—Me imagino que estarás deseando que nazcan, ¿No, Ángela?
—La verdad es que no lo sé —le confesó la joven—. No sé cómo voy a cuidar de tres niños a la vez. Mi madre ha dicho que me ayudaría, pero va a ser muy difícil. No habíamos planeado tener trillizos y la verdad es que tampoco tenemos dinero para contratar a una niñera.
¿Trillizos en un hogar sin mucho dinero? Menudo problema.
Cuando terminó con las pacientes, Paula fue a buscar a Pedro con una taza de té en la mano. Él levantó la cabeza y le ofreció algo parecido a una sonrisa. Quizá sus músculos faciales tenían un presupuesto reducido, como Ángela Brown, pensó disimulando una risita.
—¿Has conseguido la moqueta?
—Más o menos —contestó él—. Tendré que pagar un dineral, pero la ponen el lunes. ¡Por fin!
—Entonces, solo tendremos que soportarnos durante el fin de semana, ¿No?
Él masculló algo inaudible y Paula sonrió. La divertía aquel ogro. En el fondo, sabía que no lo era. Solo que no estaba acostumbrado a compartir su vida con nadie.
—¿Y el colchón?
—También lo llevan el lunes. Les dejaré la llave bajo el felpudo para que puedan entrar. No creo que haya peligro. Por la carretera de mi casa no pasa nadie, a menos que sea un turista ocasional, perdido en su camino hacia el ferry.
—Yo nunca he visto el ferry. ¿Qué días funciona?
—No hay ningún ferry. Es así como llamamos al muelle. Hace años había un ferry, pero después construyeron un puente.
—Ah.
Ese fue el final de la conversación sobre temas personales. Por la expresión de Pedro, no tenía intención de seguir charlando.
—¿Qué tal la consulta?
—He visto a Ángela Brown. Está preocupada por los trillizos.
—No me extraña. Su marido es muy impaciente y no sé cómo va a soportar tres críos. Ni siquiera quería que Ángela se quedase embarazada.
Paula lo miró, sorprendida.
—No me lo ha dicho. ¿Tú crees que sobrevivirán?
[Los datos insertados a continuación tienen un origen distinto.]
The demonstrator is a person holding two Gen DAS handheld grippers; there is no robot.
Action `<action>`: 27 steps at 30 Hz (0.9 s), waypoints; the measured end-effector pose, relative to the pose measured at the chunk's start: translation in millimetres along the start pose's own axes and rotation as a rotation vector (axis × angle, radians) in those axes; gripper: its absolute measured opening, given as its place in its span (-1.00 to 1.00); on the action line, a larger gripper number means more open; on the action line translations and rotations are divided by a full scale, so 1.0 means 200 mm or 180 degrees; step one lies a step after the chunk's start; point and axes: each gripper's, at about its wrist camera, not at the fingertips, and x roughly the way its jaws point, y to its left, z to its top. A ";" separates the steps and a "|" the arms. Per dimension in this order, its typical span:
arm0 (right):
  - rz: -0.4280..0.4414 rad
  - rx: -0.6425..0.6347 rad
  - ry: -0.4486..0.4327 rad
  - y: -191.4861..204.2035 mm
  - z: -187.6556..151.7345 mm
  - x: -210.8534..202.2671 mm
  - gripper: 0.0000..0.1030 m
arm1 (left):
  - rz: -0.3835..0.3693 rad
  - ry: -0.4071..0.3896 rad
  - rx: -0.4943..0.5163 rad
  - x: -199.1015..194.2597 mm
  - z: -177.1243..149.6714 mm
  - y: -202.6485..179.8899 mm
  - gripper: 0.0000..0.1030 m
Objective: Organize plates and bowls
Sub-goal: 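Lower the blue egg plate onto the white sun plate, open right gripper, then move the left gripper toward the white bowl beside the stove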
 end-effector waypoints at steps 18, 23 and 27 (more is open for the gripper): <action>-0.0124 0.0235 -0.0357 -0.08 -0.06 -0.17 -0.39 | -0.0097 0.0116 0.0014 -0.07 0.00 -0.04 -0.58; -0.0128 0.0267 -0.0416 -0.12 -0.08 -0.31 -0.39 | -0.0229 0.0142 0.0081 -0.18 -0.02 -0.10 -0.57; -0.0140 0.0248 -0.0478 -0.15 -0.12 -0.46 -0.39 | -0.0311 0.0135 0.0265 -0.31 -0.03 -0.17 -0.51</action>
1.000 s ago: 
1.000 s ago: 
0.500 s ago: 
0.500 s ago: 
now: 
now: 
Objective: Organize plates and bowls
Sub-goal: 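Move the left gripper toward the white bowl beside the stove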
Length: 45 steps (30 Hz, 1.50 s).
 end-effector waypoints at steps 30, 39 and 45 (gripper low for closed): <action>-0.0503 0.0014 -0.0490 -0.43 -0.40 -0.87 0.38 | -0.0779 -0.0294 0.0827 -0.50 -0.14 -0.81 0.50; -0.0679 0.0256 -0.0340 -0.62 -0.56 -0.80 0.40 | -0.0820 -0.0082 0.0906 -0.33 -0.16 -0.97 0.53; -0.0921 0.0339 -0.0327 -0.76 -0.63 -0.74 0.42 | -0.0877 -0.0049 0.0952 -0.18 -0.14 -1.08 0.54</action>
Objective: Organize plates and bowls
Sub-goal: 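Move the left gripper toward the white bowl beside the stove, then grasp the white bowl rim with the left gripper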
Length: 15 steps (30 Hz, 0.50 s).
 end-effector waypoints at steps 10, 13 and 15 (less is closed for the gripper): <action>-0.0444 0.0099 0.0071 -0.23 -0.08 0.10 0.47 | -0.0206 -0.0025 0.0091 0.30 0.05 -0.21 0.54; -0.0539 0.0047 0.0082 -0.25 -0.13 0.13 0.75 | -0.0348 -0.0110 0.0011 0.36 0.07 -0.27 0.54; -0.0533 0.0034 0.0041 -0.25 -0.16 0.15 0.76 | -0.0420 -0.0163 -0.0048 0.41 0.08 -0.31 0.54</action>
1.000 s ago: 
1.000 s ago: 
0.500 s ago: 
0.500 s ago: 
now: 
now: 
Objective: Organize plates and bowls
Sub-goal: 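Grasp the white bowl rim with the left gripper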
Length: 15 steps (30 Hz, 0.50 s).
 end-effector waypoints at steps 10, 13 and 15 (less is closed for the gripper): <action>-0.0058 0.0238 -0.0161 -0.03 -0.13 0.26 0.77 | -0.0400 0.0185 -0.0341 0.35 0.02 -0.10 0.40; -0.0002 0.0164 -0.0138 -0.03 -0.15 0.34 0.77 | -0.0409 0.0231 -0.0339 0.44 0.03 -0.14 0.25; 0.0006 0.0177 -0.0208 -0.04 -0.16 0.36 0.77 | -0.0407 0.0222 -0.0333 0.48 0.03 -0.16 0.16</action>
—¿Los gemelos o los Brown?
—Los cuatro. Los niños son más pequeños de lo normal.
—Suele pasar, especialmente al final de un embarazo tan complicado. Pero imagino que si el parto va bien, saldrán adelante. Uno se acostumbra a todo —dijo Pedro, echándose hacia atrás en la silla—. Bueno, si has terminado con la consulta, supongo que podemos irnos a casa.
—¿No hay consulta esta tarde?
—Los martes no.
—Entonces, podemos irnos. ¿Vas a ir al hospital?
Él levantó el brazo y Paula se fijó que llevaba una escayola nueva, más flexible.
—¡Ah! ¡Ya has ido!
—Fui mientras pasabas consulta.
—Qué bien.
—Me llevó una de las enfermeras, que está loca por mí.
Paula hizo una mueca. Dudaba que alguien estuviera loca por aquel ogro.
—¿Nos vamos?
—Venga.
Pedro volvió a hacer un gesto de dolor al golpearse la cabeza con el techo del coche. Ella ignoró la retahíla de maldiciones y lo ayudó a abrocharse el cinturón de seguridad.
—La verdad es que eres un poco grande.
—Ah, por fin te das cuenta —murmuró él, irritado.
Paula hizo como si no hubiera oído. No pensaba decirle que había decidido usar el jeep a partir del día siguiente. Que se jorobara.
—¿Quieres que paremos en el supermercado para comprar la cena? No hay nada en la nevera.
—Podemos comprar comida congelada para que no tengas que cocinar.
Paula lo miró de reojo. ¿Se sentía culpable por haber rechazado la cena de la noche anterior o era una forma de decirle que no pensaba probar nada que ella hubiera cocinado? En realidad, le daba igual. A ella no le gustaba cocinar. En alguna ocasión especial, quizá, pero cocinar todos los días era un aburrimiento mortal.